YOUR GOAL:
The answer should hold every line of the listing, unchanged and free of images.
##### RECORDED INFORMATION
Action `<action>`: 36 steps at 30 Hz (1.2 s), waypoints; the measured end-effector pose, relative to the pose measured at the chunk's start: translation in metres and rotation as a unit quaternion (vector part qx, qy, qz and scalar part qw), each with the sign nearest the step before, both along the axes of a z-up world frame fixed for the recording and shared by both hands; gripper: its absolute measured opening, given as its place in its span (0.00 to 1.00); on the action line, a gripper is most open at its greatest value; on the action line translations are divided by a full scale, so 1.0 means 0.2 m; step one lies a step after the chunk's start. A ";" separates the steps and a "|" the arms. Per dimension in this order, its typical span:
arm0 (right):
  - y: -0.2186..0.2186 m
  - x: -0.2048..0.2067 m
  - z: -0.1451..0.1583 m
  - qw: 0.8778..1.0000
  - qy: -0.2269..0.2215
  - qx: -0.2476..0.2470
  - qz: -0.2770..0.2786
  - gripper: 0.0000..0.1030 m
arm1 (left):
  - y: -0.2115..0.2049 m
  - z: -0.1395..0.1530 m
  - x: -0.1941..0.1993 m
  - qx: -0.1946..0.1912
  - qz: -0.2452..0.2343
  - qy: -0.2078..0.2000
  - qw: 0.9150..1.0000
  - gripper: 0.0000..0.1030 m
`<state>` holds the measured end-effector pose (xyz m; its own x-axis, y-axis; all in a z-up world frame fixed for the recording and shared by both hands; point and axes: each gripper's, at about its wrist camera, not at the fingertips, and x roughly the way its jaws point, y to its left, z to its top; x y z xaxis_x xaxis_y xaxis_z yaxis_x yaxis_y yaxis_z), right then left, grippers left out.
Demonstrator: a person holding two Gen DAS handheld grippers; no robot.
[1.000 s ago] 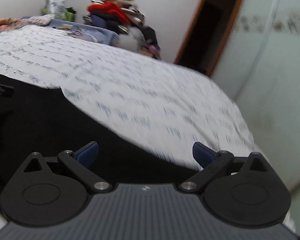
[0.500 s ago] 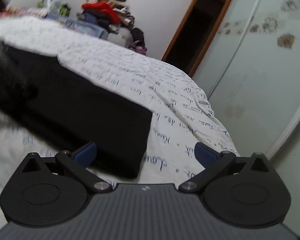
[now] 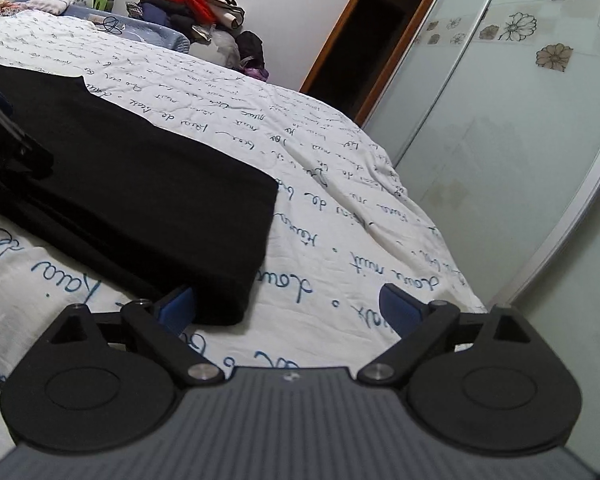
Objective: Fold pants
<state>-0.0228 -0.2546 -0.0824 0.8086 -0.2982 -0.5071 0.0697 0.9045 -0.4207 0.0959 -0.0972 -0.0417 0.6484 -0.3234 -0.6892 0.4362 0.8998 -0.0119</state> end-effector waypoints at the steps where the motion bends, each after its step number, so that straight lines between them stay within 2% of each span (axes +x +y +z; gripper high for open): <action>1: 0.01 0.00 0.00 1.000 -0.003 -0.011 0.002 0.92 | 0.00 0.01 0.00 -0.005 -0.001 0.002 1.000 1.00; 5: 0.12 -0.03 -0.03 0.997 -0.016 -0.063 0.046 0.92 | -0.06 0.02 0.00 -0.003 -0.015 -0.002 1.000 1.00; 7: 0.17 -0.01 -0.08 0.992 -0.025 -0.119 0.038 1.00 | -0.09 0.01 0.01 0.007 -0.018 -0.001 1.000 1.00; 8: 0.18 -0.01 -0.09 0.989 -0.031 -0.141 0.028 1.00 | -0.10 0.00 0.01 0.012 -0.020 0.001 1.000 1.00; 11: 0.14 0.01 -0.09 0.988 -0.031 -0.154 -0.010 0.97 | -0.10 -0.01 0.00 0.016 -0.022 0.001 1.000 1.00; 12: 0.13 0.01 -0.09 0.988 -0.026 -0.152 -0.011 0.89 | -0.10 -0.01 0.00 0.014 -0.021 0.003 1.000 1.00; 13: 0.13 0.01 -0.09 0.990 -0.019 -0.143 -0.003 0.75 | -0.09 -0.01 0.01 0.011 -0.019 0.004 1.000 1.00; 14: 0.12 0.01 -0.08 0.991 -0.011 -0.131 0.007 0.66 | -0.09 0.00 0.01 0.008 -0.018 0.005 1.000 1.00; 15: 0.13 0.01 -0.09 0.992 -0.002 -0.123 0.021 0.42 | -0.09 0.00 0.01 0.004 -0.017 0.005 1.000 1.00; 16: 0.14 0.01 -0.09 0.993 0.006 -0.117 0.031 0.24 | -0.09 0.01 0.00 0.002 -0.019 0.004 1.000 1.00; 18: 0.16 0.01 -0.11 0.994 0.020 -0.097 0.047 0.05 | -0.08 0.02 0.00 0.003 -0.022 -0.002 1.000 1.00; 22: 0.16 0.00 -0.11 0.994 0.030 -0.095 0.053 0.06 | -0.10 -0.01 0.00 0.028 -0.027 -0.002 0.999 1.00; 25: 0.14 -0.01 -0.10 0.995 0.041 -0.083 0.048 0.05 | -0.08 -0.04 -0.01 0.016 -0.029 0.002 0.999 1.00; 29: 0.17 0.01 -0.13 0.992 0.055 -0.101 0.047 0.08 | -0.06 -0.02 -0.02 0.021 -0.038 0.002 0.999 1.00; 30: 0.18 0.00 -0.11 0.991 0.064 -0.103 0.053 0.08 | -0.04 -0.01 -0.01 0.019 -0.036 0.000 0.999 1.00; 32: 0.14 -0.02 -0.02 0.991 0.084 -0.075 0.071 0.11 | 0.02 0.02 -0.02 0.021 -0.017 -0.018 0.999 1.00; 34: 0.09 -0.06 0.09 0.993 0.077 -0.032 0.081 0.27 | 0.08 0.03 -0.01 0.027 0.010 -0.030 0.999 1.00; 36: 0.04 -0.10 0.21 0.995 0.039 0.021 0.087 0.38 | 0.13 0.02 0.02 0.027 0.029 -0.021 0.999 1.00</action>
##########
SOLVED PROBLEM:
Action `<action>`: 36 steps at 30 Hz (1.2 s), waypoints; the measured end-effector pose, relative to the pose measured at the chunk's start: translation in metres and rotation as a unit quaternion (vector part qx, qy, qz and scalar part qw), each with the sign nearest the step before, both along the axes of a z-up world frame fixed for the recording and shared by both hands; gripper: its absolute measured opening, given as its place in its span (0.00 to 1.00); on the action line, a gripper is most open at its greatest value; on the action line translations are divided by a full scale, so 1.0 means 0.2 m; step one lies a step after the chunk's start. A ";" separates the steps and a "|" the arms. Per dimension in this order, its typical span:
arm0 (right):
  - y: -0.2186..0.2186 m
  - x: -0.2048..0.2067 m
  - z: -0.1451..0.1583 m
  - qw: 0.8778..1.0000
  - qy: -0.2269..0.2215
  - qx: -0.2476..0.2470
  - qz: -0.2770..0.2786
  - gripper: 0.0000..0.1030 m
arm1 (left):
  - y: -0.2115..0.2049 m
  - z: -0.1395..0.1530 m
  - x: -0.1941..0.1993 m
  - qx: -0.1946..0.1912
  - qz: -0.2452..0.2343
  - qy: -0.2078..0.2000
  - qw: 0.9150..1.0000
  - gripper: 0.0000..0.1030 m
`<state>` holds the measured end-effector pose (xyz m; its own x-axis, y-axis; all in a z-up world frame fixed for the recording and shared by both hands; point and axes: each gripper's, at about its wrist camera, not at the fingertips, and x roughly the way its jaws point, y to its left, z to its top; x y z xaxis_x xaxis_y xaxis_z yaxis_x yaxis_y yaxis_z), right then left, grippers left out.
Demonstrator: a person holding two Gen DAS handheld grippers; no robot.
[1.000 s ago] 
[0.500 s ago] 
[now] 
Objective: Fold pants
<state>-0.0228 -0.2546 -0.0824 0.8086 -0.2982 -0.5071 0.0697 0.9045 -0.4207 0.0959 -0.0972 -0.0417 0.6484 -0.3234 -0.6892 0.4362 0.8998 -0.0119</state> end-effector waypoints at the steps where the motion bends, each after its step number, so that straight lines between them stay within 2% of each span (axes +x +y +z; gripper high for open): <action>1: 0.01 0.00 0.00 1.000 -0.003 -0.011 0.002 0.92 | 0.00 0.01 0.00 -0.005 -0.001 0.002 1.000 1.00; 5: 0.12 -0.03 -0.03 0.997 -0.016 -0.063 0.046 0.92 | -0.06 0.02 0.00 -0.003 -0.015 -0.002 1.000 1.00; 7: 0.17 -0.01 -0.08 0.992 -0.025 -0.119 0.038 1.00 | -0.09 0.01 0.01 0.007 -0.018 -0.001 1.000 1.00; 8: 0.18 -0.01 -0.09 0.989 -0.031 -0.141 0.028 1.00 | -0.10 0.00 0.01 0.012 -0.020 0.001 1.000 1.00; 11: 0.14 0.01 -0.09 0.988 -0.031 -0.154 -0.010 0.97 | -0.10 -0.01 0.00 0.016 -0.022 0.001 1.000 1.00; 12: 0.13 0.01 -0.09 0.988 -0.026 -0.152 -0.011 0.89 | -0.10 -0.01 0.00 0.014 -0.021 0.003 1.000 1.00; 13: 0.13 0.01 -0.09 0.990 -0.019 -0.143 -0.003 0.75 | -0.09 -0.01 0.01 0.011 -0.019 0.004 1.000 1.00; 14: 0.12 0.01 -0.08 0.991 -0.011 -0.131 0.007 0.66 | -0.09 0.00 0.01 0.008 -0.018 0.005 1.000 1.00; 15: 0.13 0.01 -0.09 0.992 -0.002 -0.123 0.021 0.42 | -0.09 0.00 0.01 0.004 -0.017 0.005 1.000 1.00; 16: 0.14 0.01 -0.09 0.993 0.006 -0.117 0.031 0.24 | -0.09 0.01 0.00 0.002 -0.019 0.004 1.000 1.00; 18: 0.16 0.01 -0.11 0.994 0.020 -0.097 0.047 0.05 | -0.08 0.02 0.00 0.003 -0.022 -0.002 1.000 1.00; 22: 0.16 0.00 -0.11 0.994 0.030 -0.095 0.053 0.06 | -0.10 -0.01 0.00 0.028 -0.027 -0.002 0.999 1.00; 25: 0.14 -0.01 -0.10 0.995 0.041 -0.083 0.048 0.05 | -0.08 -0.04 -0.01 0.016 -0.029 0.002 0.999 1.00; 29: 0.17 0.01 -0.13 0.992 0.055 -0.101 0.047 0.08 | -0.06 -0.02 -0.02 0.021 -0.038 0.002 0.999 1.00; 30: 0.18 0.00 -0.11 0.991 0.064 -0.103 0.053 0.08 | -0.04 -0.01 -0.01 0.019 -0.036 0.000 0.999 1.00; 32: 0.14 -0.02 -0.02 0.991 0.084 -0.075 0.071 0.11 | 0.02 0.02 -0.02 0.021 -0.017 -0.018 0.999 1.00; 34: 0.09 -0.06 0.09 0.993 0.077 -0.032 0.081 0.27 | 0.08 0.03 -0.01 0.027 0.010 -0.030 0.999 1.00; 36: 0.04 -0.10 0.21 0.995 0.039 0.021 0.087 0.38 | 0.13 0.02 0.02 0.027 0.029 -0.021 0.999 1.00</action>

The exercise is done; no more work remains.